Foto Agência Brasil
César Fonseca
Os países detentores e produtores de terras raras – China, Brasil, Venezuela e muitos outros, na África e na América Latina –, que possuem minerais estratégicos, constituem-se o novo alvo dos países imperialistas, porque, na era da transição energética, são os melhores condutores de eletricidade para as indústrias de vanguarda tecnológica: chips de celulares, carro elétrico, indústrias armamentistas, satélites, inteligência artificial etc; a preferência dos consumidores, quanto aos veículos elétricos – pequenos, grandes e gigantes, como na agroindústria, construtoras etc – avança, especialmente, diante do crédito barato chinês, maior produtor mundial; cresce a demanda global, fazendo concorrência acirrada com combustíveis fósseis, poluidores da atmosfera, bombeando desequilíbrio ambiental; nesse sentido, o petróleo diminui o seu horizonte de serventia produtiva em escala mundial, quanto mais avança a consciência coletiva sob o impacto dos desastres ecológicos.
Embora a indústria petrolífera e seus derivados tenham expectativas de vida para os próximos cinquenta anos, no mínimo, o valor relativo do petróleo, atuando como equivalente/lastro monetário – tal como o ouro –, tende a ser substituído pelo seu equivalente tendencialmente superior: as terras raras; quem possui terras raras e tecnologia para manufatura-las, como a China, tem o poder mundial, proporcionalmente, maior que o dos Estados Unidos, dependente total do petróleo; a vantagem monetária comparativa dada pelas terras raras ao valor da moeda, como até agora, historicamente, deu o petróleo, tende, portanto, a ser superior no cenário da competição econômica e financeira internacional.
Não é à toa que os líderes europeus – que acabam de assinar acordo Mercosul-União Europeia – destacam, nesse instante, que se interessam pelas terras raras brasileiras, tanto quanto os Estados Unidos; Washington explicita, claramente, essa preferência, como está fazendo o imperialista, Donald Trump, com toda a agressividade que dispõe o império americano, brandindo Doutrina Monroe; é, portanto, nesse novo contexto mundial da transição energética que o produto primário – terras raras – está se valorizando mais que os produtos industrializados; se quem tem o poder de manufaturar terras raras, como é o caso da China, e, ainda por cima, detém reservas desse produto em quantidade, soma o útil ao agradável.

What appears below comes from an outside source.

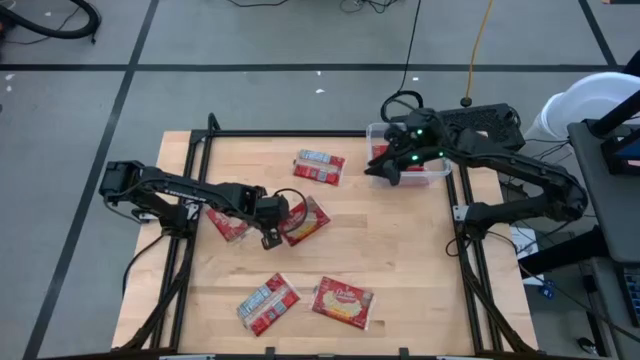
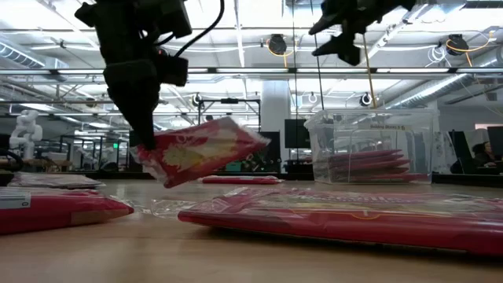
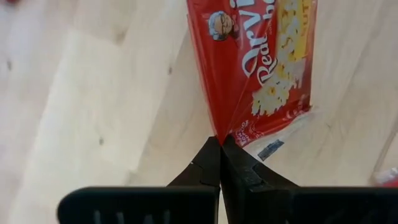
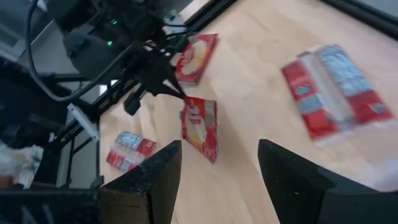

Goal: Sort popcorn bags into baskets
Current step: Put the popcorn bag into the transparent container

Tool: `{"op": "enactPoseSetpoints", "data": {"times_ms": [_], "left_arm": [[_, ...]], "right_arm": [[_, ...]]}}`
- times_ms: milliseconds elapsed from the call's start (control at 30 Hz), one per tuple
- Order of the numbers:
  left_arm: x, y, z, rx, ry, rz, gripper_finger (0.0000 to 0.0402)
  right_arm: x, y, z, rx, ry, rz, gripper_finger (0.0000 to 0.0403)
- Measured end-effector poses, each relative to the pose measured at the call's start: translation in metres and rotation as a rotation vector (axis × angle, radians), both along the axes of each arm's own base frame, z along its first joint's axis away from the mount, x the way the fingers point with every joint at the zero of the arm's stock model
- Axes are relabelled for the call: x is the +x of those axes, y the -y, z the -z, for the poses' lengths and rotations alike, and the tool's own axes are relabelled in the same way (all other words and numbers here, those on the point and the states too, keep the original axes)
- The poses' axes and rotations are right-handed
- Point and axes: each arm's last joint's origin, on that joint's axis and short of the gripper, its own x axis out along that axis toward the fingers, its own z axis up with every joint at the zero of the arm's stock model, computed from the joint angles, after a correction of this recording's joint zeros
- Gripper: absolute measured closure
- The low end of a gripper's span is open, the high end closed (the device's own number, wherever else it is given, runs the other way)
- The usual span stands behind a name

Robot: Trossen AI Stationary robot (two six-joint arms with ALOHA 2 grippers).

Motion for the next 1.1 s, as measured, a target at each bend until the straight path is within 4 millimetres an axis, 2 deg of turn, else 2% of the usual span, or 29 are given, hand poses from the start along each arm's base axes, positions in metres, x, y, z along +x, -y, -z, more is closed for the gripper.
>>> {"op": "enactPoseSetpoints", "data": {"times_ms": [133,267,500,700,933,1100], "left_arm": [[0.003,-0.001,-0.003,0.045,0.021,0.048,0.0401],[0.009,-0.001,-0.006,0.069,0.086,0.058,0.0401],[0.019,0.004,-0.011,0.134,0.189,0.111,0.0401],[0.022,0.010,-0.014,0.143,0.236,0.117,0.0401],[0.024,0.012,-0.015,0.137,0.264,0.093,0.0401],[0.028,0.010,-0.019,0.155,0.325,0.072,0.0401]], "right_arm": [[0.023,-0.006,0.009,-0.018,0.009,-0.071,0.0197],[0.045,-0.011,0.030,-0.010,-0.066,-0.102,0.0191],[0.075,-0.016,0.065,-0.075,-0.152,-0.205,0.0146],[0.095,-0.014,0.084,-0.026,-0.114,-0.278,0.0119],[0.108,-0.024,0.092,0.000,-0.067,-0.362,0.0130],[0.114,-0.025,0.097,-0.001,-0.056,-0.364,0.0169]]}}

OPTERRA: NOVOS RICOS DO MUNDO
Criam-se os fatores determinantes para que os detentores e produtores de terras raras sejam os novos ricos do mundo, dos quais todos dependem, porque elas correspondem ao novo poder monetário; as cotações monetárias, ancoradas em terras raras, tendem a se valorizarem para quem as possuem; surge, portanto, a oportunidade histórica para os países produtores de terras raras, para que repitam a história da OPEP – Organização dos Países Produtores de Petróleo – criada no início dos anos 1970, dando novo curso ao desenvolvimento do capitalismo mundial; nasceria, para materializar essa nova etapa, a Organização dos Países Produtores de Terras Raras – OPTERRA –, como novo pólo do poder mundial; as terras raras virarão moeda e seus detentores, a nova força econômica, no ciclo da substituição energética, energia sem poluição, pró-meio ambiente livre do combustível fóssil poluidor.